Yes. (vertical walls exert only horizontal forces).
Albertrichardf said:
If it does exert such a force on the object, doesn't the pressure increase?
fluids have a tendency to equate pressure through flowing. If 'object + fluid above' heavier than before, sinking object results. If lighter, it goes up.
Albertrichardf said:
At the bottom it would be P + (mg/A) = P + phg, where p is the density of the object and h its height. But that is exactly equal to the force pressure exerted by the liquid above the object plus the weight / area of the object
Correct. But the liquid at that height was used to ##P + \rho g h## where now ##\rho## is the density of the fluid. So there remains a net force (##\Delta \rho gh##) that results in acceleration.
Albertrichardf said:
And I have never seen any derivation take this reaction force into account
Yes you have: if you step on a boat you will expect it to go a bit deeper in the water
I know that there are changes in forces, but in the end, would they not all sum up to zero based on what I said above?

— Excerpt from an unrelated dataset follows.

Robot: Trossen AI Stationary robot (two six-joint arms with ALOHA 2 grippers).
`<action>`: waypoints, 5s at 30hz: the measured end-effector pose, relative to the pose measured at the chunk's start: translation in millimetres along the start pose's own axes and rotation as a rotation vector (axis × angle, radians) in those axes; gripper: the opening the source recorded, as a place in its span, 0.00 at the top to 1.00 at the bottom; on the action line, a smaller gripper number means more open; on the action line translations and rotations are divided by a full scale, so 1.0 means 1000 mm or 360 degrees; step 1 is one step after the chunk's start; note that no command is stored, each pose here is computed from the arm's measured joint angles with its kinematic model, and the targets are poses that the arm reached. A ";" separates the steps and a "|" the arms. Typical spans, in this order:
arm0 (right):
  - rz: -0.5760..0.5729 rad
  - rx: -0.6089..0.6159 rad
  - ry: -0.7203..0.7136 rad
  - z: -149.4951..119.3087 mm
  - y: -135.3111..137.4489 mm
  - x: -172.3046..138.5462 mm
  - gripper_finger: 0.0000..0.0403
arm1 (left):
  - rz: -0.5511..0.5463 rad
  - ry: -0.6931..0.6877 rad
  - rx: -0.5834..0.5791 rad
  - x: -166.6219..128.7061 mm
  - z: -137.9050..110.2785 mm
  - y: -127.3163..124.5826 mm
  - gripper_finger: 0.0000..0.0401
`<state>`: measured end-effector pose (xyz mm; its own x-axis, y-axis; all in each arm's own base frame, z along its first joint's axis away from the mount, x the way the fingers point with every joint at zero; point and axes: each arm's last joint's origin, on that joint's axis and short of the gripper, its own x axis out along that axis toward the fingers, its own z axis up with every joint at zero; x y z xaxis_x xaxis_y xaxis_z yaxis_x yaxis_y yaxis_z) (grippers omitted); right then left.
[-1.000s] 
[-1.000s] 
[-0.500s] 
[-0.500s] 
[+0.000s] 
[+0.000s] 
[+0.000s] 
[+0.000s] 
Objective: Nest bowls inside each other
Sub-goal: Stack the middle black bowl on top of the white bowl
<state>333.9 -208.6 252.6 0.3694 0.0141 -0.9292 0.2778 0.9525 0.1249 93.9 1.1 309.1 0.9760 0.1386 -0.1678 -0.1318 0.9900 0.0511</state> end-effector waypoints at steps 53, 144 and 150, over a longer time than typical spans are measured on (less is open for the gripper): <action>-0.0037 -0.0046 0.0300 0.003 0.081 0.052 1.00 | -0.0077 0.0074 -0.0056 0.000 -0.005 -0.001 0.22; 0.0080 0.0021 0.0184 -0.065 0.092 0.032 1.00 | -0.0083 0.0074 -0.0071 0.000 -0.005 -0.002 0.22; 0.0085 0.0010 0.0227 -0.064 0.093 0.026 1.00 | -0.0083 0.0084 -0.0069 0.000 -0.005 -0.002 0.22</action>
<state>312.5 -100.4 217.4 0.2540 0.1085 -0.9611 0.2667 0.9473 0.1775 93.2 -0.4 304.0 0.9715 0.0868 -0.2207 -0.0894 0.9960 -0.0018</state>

no they don't if ##\Delta \rho \ne 0##.

If the process of submerging the object was done very slowly, such that the forces had time to reach their final values, then the object would not sink according the these points.
Let's pick an object with a density lower than that of the fluid as an example. First of all you have to push it to go under. Then you have to push it to its final position. To keep it there, you have to keep pushing push with a force ##A \Delta \rho gh##.
Note that the liquid level has gone up (with a certain ##\Delta h_{\rm liq}##, so the pressures at top and bottom of object are somewhat bigger, but both increase with the same amount.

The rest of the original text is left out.